Ces chiffres nous confirment que le tissu de nos entreprises est constitué en particulier par des PME et TPE, qui sont dans des situations vulnérables aussi bien avant qu’après la pandémie de la Covid-19 (manque de trésorerie, impayé des clients, retard de paiement des marchés publics, problèmes de licenciement, non-respect de la propriété intellectuelle…)

Il est à noter qu’en cas de litige et par manque des moyens et la lenteur de la justice, on a constaté que plusieurs PME et TPE ne lui font pas appel, ce qui crée un déséquilibre économique dont les conséquences sont un déséquilibre social.

De ce fait, et vu cette situation économique difficile, il est important de faciliter la résolution des conflits à l’intérieur de l’entreprise ou avec son environnement exogène à travers des nouveaux mécanismes comme la médiation.

Ce mécanisme qui se base sur la possibilité de donner aux antagonistes et à travers un médiateur le moyen de trouver ensemble une solution répondant à leurs conflits pourrait faire gagner beaucoup de temps aux entreprises, ce qui libère le tissu économique des conflits pour qu’il se charge à sa fonction principale de production et de développement de la richesse.

L’exploitation de ce mode de résolution des conflits au sein de l’entreprise permet de garder un bon climat social tandis que son exploitation en mode externe entre les entreprises litigieuses permet de maintenir entre elles une bonne relation commerciale ce qui favorise le développement de l’activité économique.

Pour la promulgation d’une loi sur la médiation et la création d’un tribunal de commerce

Au niveau interne de l’entreprise, la médiation peut être proposée dans les conflits de licenciement, de harcèlement professionnel , de non- respect des conditions de travail…, tandis que la médiation entre entreprises peut résoudre plusieurs litiges, comme ceux se rapportant aux problèmes de règlement financier, de conformité des produits à la qualité requise, aux respects des cahiers des charges, à la concurrence déloyale classique ou nouvelle à travers l’internet connue sous le nom de parasitisme (cette pratique consiste pour une entreprise à tirer profit de façon injuste de la réussite d’une autre en utilisant sa notoriété, son savoir-faire, ses investissements intellectuels et ce en copiant une partie de son site web, ou la technique de sa conception et de son fonctionnement) et autres…

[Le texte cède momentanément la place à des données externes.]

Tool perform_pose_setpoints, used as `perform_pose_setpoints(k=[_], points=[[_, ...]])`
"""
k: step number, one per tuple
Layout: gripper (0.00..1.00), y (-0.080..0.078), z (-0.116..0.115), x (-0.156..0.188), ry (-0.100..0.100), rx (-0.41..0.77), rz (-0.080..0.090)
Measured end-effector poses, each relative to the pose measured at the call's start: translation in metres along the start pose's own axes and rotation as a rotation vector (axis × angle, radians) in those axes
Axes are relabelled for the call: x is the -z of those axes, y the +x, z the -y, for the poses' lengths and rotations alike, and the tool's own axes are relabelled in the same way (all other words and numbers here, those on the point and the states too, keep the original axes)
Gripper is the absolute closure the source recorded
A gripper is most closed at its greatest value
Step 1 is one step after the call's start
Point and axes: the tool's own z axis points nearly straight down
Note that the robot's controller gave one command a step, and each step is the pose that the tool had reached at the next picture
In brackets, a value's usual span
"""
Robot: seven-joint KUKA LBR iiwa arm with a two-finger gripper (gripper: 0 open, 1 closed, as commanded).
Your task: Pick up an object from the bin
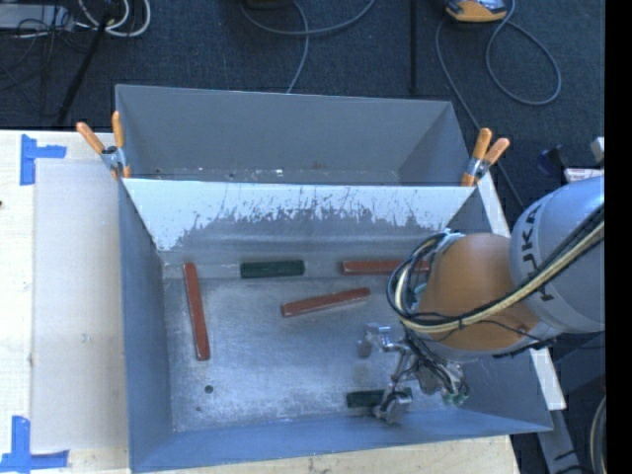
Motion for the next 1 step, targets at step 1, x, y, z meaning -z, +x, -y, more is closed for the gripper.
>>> perform_pose_setpoints(k=[1], points=[[1.00,0.0031,0.0000,-0.0017,0.000,0.003,-0.012]])
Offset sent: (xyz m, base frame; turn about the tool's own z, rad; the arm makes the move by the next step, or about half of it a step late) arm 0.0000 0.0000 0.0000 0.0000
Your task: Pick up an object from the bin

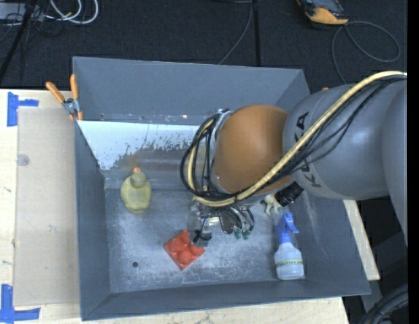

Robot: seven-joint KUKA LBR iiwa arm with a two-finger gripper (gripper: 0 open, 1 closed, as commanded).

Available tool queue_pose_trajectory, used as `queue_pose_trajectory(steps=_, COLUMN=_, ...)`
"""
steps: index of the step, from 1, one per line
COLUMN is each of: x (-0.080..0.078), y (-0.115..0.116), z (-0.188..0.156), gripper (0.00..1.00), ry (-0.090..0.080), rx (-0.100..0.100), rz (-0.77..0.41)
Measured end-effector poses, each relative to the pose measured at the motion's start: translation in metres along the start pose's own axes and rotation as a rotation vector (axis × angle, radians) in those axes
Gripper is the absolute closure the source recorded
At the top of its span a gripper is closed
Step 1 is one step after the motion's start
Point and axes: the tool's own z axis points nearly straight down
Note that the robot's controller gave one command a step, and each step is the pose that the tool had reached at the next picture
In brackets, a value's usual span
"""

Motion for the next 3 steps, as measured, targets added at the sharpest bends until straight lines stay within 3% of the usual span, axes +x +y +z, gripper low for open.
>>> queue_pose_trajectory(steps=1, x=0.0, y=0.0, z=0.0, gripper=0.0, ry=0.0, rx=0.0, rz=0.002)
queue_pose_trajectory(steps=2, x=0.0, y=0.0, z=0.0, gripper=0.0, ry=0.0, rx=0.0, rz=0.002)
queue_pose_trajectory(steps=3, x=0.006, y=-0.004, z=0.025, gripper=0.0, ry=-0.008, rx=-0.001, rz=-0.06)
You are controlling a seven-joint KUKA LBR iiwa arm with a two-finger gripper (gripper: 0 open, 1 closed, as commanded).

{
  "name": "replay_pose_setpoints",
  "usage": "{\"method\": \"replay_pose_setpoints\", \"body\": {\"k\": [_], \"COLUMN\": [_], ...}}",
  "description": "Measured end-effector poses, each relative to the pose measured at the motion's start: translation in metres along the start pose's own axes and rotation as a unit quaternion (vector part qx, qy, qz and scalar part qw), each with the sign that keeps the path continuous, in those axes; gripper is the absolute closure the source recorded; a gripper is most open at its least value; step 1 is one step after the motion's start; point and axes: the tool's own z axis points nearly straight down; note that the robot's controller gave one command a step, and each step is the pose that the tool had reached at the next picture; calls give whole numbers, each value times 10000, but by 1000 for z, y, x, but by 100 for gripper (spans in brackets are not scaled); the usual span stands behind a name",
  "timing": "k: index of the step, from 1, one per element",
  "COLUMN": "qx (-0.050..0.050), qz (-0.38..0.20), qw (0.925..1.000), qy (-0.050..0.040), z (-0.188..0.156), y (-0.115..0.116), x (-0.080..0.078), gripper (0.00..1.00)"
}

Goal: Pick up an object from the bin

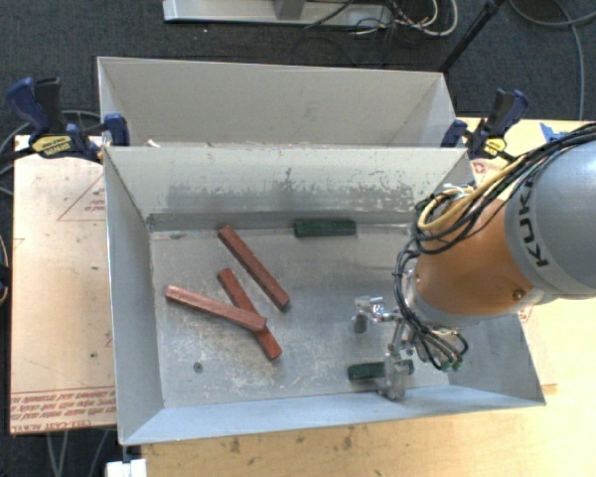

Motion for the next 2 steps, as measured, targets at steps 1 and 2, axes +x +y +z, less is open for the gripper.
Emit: {"method": "replay_pose_setpoints", "body": {"k": [1, 2], "qx": [-11, 8], "qz": [-14, 275], "qw": [10000, 9996], "qy": [61, 4], "z": [2, -227], "y": [1, -24], "x": [3, -24], "gripper": [100, 100]}}
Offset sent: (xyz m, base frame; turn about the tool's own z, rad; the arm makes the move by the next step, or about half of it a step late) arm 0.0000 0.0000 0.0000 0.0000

L’adoption de la médiation dans notre législation pourrait aussi favoriser l’investissement extérieur, du fait qu’elle va offrir un nouveau moyen alternatif pour la résolution des conflits, et ce en s’ajoutant à l’arbitrage qui existe déjà.

Concernant la rubrique «exécution des contrats» (qui renferme entre autres un indicateur relatif à la «qualité du processus judiciaire en matière commerciale»), le rapport Doing Business 2020 de la Banque mondiale a classé la Tunisie au rang de 88 sur 190 pays (on était 83 en 2019). Aussi la BM a-t-elle souligné, parmi ses recommandations à notre pays, l’amélioration de ce facteur important d’amélioration du climat des affaires et proposé d’encourager les entreprises à recourir à l’arbitrage et la médiation pour la résolution des litiges, ce qui requiert la mise en place d’une législation et d’une culture adaptées à ce mode de règlement des conflits.

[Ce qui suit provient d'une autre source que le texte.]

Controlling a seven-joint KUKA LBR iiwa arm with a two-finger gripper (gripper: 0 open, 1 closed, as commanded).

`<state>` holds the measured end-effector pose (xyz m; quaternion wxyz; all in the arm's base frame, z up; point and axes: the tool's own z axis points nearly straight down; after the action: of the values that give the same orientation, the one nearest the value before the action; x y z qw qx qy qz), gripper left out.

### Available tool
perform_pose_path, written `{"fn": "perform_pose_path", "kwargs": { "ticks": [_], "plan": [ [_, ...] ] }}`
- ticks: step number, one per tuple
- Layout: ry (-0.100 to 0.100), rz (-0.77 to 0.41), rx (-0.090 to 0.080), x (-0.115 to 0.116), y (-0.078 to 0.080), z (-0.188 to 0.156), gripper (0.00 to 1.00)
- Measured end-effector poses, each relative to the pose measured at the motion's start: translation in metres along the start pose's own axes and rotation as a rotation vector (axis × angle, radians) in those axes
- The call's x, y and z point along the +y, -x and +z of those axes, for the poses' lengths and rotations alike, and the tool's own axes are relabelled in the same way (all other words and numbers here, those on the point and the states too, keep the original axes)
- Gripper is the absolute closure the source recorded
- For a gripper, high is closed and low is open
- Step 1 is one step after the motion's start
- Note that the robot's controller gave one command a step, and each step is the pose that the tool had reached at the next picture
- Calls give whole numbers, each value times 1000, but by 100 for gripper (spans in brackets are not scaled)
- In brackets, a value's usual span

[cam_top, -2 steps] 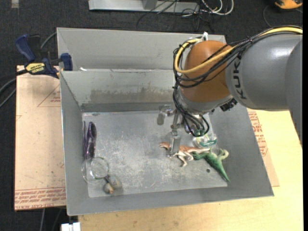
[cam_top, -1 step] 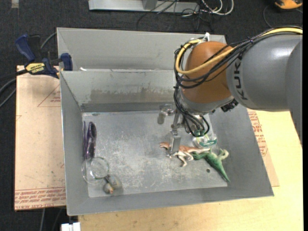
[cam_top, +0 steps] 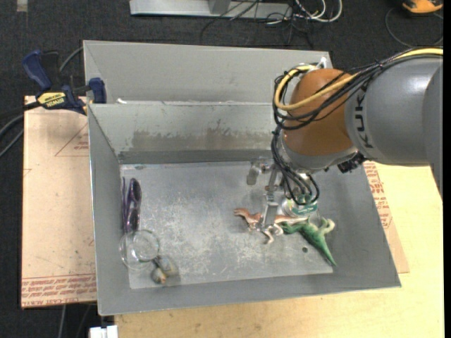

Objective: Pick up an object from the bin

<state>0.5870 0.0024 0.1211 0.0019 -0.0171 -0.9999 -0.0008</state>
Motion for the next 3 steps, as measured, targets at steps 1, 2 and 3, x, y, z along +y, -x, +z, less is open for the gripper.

Ainsi, et afin de sauvegarder notre tissu économique et de rationaliser son fonctionnement, nous appelons le gouvernement à accélérer la promulgation d’une loi sur la médiation et d’une autre pour la création d’un tribunal commercial (comme cela existe dans différents pays de notre région) et ce afin de booster l’investissement extérieur et être au même niveau des pays avec lesquels nous sommes en compétition pour la impulser les investissements directs étrangers et, par conséquent, la création des richesses et des emplois.

* Président de la Chambre nationale des intégrateurs des réseaux télécoms (Utica).